### [Work to be completed]
Go through the entries below from the first line and transcribe each one exactly, ending with the line that contains "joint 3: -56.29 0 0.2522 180".

++++ Input data

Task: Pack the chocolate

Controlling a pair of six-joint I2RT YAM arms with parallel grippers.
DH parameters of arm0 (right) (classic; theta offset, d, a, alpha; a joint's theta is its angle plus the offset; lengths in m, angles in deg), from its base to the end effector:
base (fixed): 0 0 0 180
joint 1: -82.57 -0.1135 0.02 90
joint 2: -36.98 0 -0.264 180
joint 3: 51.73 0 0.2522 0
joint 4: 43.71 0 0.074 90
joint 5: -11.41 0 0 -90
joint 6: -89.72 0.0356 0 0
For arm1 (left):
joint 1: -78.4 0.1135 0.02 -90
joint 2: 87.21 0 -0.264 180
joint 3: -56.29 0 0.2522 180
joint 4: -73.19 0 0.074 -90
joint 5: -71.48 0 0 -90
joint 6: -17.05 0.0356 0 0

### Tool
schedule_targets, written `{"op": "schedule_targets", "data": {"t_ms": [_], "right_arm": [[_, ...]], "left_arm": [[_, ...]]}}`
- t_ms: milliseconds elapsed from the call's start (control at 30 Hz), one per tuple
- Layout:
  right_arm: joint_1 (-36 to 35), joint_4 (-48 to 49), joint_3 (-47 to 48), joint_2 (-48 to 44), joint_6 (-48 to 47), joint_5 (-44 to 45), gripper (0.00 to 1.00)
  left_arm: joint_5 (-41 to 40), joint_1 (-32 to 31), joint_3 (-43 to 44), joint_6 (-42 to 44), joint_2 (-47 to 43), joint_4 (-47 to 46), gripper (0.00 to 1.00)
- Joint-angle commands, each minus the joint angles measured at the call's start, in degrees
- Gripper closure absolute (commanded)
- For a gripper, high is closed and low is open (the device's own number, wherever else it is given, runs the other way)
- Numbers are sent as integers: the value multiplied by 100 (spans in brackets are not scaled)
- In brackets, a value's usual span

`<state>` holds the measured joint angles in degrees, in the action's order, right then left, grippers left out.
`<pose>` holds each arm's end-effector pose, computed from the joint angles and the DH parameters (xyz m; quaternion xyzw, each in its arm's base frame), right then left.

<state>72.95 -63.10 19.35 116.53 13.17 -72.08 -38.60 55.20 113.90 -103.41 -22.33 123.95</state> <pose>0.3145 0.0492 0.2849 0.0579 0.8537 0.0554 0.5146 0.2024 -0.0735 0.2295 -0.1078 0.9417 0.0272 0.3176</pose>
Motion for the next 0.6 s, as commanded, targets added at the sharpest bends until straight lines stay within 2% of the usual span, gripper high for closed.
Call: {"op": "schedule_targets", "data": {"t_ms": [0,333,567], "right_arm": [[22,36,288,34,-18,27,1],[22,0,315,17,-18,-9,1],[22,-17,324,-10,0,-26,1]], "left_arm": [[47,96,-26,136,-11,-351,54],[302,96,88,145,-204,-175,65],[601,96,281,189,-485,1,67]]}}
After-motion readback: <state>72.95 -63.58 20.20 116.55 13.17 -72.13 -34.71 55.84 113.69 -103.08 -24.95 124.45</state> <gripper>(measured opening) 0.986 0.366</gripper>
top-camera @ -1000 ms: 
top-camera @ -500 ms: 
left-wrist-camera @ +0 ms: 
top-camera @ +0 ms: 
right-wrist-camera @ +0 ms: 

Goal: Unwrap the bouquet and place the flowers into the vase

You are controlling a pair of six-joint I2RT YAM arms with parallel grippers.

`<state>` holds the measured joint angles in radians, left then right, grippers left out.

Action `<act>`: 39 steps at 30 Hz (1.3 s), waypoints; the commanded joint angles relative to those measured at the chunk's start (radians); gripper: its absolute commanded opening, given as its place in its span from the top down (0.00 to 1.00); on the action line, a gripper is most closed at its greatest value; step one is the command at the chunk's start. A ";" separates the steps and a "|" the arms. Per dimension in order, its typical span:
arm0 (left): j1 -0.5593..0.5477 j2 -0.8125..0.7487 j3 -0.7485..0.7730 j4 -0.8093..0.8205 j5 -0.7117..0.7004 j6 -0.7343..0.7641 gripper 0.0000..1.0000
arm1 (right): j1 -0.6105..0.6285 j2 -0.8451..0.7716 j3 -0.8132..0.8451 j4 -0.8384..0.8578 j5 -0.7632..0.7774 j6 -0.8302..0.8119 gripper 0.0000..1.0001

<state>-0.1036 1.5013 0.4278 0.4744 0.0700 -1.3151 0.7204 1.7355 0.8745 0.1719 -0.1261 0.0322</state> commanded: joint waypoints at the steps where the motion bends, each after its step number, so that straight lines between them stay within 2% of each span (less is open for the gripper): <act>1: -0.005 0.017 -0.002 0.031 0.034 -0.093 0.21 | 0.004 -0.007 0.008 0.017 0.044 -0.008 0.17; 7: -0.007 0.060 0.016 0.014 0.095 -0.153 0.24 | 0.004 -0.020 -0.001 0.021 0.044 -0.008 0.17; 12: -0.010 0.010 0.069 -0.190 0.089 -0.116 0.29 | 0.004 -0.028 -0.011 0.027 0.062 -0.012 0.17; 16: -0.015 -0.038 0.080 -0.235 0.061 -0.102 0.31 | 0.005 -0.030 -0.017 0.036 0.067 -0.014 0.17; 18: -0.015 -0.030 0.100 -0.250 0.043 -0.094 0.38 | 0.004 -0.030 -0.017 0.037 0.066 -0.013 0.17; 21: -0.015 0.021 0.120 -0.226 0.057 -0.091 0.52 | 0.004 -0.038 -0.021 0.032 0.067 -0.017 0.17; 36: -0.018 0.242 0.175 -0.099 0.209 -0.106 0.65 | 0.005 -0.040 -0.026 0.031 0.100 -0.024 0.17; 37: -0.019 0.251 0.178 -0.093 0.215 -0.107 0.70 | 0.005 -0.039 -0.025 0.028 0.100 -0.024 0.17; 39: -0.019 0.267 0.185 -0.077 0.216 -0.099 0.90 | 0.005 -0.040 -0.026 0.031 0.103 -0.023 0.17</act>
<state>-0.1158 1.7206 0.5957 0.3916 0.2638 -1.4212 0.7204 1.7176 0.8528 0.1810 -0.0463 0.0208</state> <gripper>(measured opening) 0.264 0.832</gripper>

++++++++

### [The answer]
Task: Pack the chocolate

Controlling a pair of six-joint I2RT YAM arms with parallel grippers.
DH parameters of arm0 (right) (classic; theta offset, d, a, alpha; a joint's theta is its angle plus the offset; lengths in m, angles in deg), from its base to the end effector:
base (fixed): 0 0 0 180
joint 1: -82.57 -0.1135 0.02 90
joint 2: -36.98 0 -0.264 180
joint 3: 51.73 0 0.2522 0
joint 4: 43.71 0 0.074 90
joint 5: -11.41 0 0 -90
joint 6: -89.72 0.0356 0 0
For arm1 (left):
joint 1: -78.4 0.1135 0.02 -90
joint 2: 87.21 0 -0.264 180
joint 3: -56.29 0 0.2522 180

The exercise contains no remaining tasks.